Collected data:
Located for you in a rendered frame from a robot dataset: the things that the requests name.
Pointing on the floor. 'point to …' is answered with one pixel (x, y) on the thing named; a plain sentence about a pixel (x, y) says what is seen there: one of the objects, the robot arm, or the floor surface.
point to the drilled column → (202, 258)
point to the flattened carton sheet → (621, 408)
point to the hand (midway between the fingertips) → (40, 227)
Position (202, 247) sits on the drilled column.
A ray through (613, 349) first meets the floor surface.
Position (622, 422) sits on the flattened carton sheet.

...

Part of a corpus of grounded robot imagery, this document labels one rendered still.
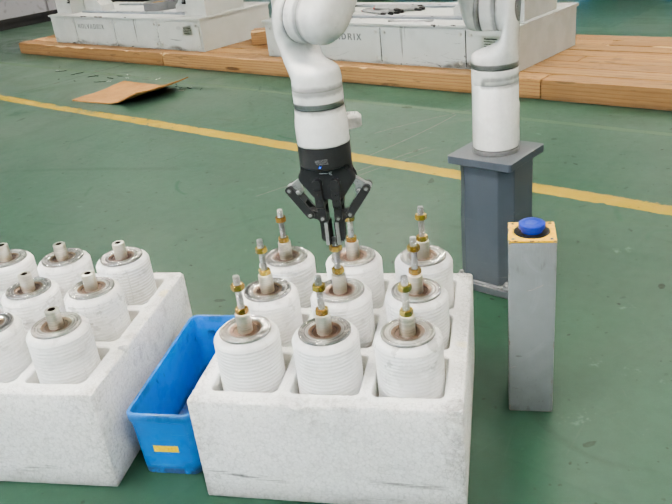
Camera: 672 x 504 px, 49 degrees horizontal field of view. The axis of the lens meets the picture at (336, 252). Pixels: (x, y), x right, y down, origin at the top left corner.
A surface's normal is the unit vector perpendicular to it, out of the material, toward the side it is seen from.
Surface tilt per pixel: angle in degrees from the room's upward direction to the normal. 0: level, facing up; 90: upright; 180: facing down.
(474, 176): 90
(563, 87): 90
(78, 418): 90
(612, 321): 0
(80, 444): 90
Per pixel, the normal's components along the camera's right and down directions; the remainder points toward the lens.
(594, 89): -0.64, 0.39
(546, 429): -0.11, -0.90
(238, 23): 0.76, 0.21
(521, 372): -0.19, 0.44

## What is needed
Copy only this part of the entries above: the line with "(80, 444): 90", the line with "(521, 372): -0.19, 0.44", and the lines between, all exactly as written.

## Exercise answer
(80, 444): 90
Per pixel, the normal's components along the camera's right and down directions; the remainder points toward the lens.
(594, 89): -0.64, 0.39
(546, 429): -0.11, -0.90
(238, 23): 0.76, 0.21
(521, 372): -0.19, 0.44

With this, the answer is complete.